Activity - Below are the records; locate each line with the word "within" and copy it.
##### Listed entries
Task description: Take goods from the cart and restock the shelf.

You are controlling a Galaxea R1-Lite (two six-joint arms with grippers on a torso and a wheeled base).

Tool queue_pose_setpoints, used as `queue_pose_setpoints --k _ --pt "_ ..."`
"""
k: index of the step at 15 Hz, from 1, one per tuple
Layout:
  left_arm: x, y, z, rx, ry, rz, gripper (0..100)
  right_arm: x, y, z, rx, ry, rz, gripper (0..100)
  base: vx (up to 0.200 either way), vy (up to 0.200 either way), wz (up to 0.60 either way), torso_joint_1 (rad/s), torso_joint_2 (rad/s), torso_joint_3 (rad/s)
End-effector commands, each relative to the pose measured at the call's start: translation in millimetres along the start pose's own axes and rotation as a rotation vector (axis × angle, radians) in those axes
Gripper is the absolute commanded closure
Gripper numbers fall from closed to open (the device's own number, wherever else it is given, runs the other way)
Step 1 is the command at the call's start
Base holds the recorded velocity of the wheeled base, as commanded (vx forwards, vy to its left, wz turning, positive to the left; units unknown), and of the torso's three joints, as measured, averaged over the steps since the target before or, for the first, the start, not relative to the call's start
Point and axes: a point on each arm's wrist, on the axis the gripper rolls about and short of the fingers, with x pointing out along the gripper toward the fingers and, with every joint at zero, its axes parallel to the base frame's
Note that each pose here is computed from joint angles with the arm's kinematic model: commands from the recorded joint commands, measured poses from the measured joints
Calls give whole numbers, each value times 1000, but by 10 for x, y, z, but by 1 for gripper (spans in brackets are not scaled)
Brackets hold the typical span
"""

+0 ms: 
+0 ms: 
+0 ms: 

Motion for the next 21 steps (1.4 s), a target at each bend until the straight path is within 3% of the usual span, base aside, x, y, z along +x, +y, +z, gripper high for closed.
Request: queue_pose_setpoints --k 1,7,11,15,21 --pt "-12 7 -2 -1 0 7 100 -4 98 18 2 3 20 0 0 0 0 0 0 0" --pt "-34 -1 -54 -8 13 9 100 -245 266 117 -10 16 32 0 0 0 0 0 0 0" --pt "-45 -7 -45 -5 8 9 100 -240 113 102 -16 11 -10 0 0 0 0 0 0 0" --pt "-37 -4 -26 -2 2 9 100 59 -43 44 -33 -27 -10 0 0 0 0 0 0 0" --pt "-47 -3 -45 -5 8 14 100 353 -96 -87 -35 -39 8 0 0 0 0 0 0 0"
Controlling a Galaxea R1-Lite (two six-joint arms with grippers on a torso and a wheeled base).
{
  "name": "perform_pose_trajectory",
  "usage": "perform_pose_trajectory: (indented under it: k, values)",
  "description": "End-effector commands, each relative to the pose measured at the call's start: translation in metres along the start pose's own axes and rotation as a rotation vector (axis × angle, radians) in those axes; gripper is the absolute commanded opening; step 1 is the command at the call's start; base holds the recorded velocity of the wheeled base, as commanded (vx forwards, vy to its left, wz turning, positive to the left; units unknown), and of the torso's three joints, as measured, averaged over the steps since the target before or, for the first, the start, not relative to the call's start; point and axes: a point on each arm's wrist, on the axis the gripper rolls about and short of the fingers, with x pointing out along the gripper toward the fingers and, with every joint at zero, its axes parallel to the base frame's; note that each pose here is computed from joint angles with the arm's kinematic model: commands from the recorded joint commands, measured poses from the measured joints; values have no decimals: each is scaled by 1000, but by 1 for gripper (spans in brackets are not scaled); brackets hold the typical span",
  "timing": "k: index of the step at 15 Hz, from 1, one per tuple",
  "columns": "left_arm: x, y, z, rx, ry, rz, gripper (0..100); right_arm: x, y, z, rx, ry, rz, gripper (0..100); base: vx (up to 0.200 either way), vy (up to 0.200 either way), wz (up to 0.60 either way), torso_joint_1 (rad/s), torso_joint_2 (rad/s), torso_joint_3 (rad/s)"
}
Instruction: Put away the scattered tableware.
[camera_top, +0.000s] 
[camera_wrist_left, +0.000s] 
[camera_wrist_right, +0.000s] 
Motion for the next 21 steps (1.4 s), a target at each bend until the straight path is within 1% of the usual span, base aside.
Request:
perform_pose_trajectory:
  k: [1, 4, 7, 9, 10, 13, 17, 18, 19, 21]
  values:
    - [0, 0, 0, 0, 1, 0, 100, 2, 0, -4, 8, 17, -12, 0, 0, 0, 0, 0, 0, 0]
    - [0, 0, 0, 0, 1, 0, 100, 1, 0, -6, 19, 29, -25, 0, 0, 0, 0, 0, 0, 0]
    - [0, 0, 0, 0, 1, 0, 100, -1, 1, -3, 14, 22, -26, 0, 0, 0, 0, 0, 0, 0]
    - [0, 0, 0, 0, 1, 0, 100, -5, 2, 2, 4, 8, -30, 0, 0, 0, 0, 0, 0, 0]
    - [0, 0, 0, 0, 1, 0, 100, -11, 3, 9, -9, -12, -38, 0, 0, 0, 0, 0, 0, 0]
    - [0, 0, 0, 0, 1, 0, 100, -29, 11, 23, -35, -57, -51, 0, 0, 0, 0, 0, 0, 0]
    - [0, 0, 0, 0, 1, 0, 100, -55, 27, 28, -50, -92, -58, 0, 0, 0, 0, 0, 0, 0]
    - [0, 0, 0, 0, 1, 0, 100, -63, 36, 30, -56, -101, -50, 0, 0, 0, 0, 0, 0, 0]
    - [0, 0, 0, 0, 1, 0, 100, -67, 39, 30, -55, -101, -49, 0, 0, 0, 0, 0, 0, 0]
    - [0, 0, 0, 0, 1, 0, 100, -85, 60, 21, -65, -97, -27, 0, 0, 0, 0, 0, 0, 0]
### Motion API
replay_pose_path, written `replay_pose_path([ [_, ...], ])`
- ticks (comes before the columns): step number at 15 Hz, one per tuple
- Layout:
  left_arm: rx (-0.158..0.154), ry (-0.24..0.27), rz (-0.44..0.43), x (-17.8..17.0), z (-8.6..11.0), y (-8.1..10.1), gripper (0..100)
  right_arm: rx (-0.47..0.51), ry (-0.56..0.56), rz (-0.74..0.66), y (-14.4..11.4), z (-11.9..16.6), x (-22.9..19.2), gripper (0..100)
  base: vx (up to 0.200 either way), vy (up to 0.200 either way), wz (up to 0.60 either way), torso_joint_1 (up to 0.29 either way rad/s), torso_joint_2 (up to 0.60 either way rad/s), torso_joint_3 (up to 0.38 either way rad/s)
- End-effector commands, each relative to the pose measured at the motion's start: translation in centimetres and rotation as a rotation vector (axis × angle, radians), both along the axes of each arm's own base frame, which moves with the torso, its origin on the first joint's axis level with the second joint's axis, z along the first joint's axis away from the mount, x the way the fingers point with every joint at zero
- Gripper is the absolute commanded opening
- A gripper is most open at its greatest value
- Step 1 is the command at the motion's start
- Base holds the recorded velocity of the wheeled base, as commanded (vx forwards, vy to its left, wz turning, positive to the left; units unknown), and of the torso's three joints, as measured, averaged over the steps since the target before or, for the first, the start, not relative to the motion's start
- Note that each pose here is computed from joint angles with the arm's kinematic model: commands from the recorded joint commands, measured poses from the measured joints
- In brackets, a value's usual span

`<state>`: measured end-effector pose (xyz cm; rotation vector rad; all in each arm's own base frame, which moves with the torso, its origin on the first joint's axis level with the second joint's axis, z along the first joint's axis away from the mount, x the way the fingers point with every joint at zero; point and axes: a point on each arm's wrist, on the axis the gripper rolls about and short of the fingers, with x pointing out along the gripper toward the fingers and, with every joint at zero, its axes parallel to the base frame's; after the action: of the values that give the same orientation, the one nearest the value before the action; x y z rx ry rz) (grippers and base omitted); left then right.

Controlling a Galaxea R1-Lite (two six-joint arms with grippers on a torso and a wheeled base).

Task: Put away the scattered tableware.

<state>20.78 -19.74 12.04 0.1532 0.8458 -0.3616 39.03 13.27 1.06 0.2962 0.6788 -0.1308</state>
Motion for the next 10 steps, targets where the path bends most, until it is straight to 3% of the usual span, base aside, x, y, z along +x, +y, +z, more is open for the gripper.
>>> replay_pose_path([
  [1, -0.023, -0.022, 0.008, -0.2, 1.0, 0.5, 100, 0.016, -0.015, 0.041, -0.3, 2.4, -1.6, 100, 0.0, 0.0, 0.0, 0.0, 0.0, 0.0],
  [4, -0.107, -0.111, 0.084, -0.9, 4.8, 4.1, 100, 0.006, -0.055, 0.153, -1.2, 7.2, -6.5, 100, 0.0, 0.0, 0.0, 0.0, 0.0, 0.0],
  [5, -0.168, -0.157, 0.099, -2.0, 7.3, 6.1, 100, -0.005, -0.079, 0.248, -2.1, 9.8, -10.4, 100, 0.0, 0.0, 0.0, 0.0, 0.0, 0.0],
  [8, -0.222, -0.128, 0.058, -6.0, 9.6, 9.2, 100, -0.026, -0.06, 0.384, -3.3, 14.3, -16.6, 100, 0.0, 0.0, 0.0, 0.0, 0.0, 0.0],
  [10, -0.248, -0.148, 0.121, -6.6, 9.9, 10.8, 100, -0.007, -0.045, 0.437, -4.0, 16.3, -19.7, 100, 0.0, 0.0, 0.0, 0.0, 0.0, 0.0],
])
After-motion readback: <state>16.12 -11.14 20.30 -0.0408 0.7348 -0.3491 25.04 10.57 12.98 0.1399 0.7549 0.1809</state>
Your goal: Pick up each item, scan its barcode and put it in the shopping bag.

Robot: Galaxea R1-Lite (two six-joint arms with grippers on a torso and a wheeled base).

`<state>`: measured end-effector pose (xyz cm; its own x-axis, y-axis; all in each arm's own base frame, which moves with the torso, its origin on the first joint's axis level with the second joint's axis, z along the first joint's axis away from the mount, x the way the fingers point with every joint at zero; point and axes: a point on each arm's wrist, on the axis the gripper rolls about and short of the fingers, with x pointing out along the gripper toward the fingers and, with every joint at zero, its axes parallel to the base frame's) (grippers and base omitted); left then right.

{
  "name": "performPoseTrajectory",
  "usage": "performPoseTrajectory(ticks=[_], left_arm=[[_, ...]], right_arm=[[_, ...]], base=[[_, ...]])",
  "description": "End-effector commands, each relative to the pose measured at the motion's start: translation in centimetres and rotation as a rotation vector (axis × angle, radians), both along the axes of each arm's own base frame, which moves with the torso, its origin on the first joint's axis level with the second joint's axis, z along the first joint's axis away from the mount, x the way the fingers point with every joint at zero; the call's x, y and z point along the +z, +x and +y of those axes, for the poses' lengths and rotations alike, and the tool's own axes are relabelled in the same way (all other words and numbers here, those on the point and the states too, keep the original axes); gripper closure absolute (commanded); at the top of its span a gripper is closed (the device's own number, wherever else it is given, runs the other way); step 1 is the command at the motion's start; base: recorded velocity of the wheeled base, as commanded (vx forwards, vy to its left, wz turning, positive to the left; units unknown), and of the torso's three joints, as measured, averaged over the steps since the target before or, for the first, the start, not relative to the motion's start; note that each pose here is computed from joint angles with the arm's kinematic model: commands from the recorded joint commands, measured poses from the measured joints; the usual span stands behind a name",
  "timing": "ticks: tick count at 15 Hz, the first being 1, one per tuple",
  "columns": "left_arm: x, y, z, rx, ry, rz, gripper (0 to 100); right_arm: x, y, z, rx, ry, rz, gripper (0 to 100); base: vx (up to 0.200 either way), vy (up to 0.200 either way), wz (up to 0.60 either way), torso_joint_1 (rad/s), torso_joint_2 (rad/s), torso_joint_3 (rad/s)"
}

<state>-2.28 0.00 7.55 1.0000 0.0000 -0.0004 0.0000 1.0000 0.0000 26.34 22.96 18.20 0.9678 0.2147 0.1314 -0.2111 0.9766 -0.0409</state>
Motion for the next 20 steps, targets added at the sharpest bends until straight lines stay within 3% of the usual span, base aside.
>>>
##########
Written answer -
Motion for the next 21 steps (1.4 s), a target at each bend until the straight path is within 3% of the usual span, base aside, x, y, z along +x, +y, +z, gripper high for closed.
Motion for the next 21 steps (1.4 s), a target at each bend until the straight path is within 1% of the usual span, base aside.
Motion for the next 20 steps, targets added at the sharpest bends until straight lines stay within 3% of the usual span, base aside.

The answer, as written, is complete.